Guia de Sua Alma

Era um frio domingo de julho. Já se passavam das onze e o ar frio de São Paulo me acariciava, enquanto eu fumava meu cigarro na sacada. Eu andava muito pensativa esses dias, é verdade. Desde que ele me deixou eu não encontrara sentido pra vida, mesmo que isso tenha acontecido há quase 2 meses. "Não vamos mais pra frente Luiza, não adianta insistir!". Ele repetiu isso muitas vezes, mas ainda não me conformava. Olhava pras luzes dos prédios no horizonte. A cidade que nunca dorme. Eu morava naquele apartamento há 1 ano - desde que começara a faculdade de Engenharia - e nunca percebera como a vista era linda a noite. Mesmo um pouco obscurecida pela poluição paulista, era linda. Comecei a lembrar de todos os bons momentos que passei com Lucas naquele pequeno lar. Lucas, esse era o nome dele, o lindo garoto louro pelo qual me apaixonara. Involuntariamente as lágrimas me vieram aos olhos, e juntamente com a fumaça do cigarro, minha vista ficou turva ao ponto de eu não enxergar quase nada e a linda paisagem da selva de pedra tornar-se um borrão escuro. Eu não me permitiria chorar por ele mais uma vez. Ou melhor, chorar por nosso fim. Até que meu celular tocou, ao som de uma música há muito tempo não escutada. Era o toque que eu colocara pro Lucas e nunca tivera coragem de trocar. No mesmo instante meu coração palpitou e em seguida acelerou, num ritmo frenético que só era causado por aquele cara. Corri da sacada pro meu quarto, peguei o celular de dentro da bolsa e atendi, tentando (equivocadamente) parecer não me importar com a ligação.
- Já são quase meia-noite. - Eu disse, tentando disfarçar a felicidade com a grosseria.

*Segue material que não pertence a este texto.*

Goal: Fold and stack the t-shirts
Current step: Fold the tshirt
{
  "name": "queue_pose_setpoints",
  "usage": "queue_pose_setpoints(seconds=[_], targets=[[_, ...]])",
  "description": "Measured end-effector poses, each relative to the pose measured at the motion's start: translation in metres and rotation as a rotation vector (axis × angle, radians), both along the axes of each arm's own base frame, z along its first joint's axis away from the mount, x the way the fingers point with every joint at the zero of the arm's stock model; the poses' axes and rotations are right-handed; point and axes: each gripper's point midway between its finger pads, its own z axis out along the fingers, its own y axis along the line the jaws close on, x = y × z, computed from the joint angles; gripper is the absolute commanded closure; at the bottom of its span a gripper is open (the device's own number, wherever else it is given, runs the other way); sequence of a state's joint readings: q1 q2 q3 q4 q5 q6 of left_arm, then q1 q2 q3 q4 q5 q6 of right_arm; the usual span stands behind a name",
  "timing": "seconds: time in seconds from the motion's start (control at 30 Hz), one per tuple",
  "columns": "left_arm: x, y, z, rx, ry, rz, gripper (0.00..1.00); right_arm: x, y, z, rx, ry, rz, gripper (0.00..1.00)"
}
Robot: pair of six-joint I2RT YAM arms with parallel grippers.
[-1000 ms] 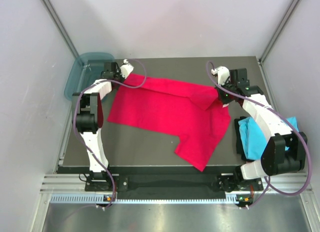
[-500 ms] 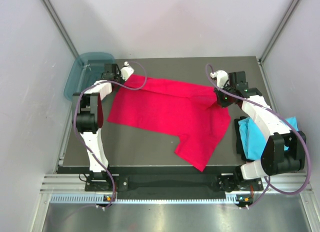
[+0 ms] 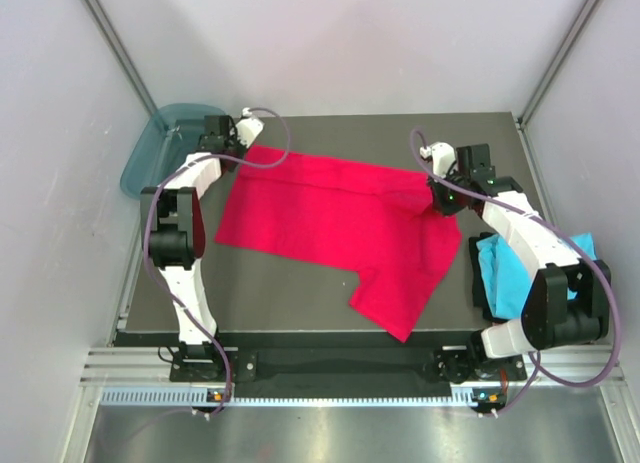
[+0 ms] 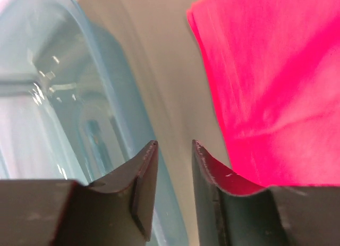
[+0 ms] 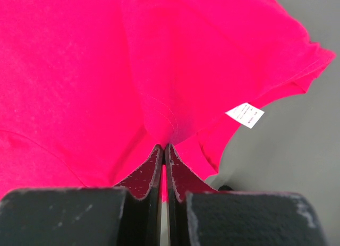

- Eu sei Lu, mas preciso falar com você. Tem alguém aí? 
- Não, estou sozinha. Por quê?
- Preciso ir aí, sinto muito sua falta. Posso?
- Venha ué. Combinamos ser amigos não foi?
- É, isso aí. Estou indo, me aguarde! 
Não tive tempo nem de me despedir, ele já havia desligado. A meia hora seguinte foram as mais lentas da minha vida. Todas as motos que paravam em frente ao prédio eu já achava que era Lucas. Até que finalmente ele chegou, bateu na porta e eu atendi. Dei-lhe de cara um abraço-urso que eu não dava há muito tempo.
- Tenho saudades do seu beijo - Disse ele. Me assustei quando ele me disse isso. Ele que terminara comigo e ainda vem me remexer por dentro dizendo essas coisas. O que se passava nessa cabeça? Até hoje não sei!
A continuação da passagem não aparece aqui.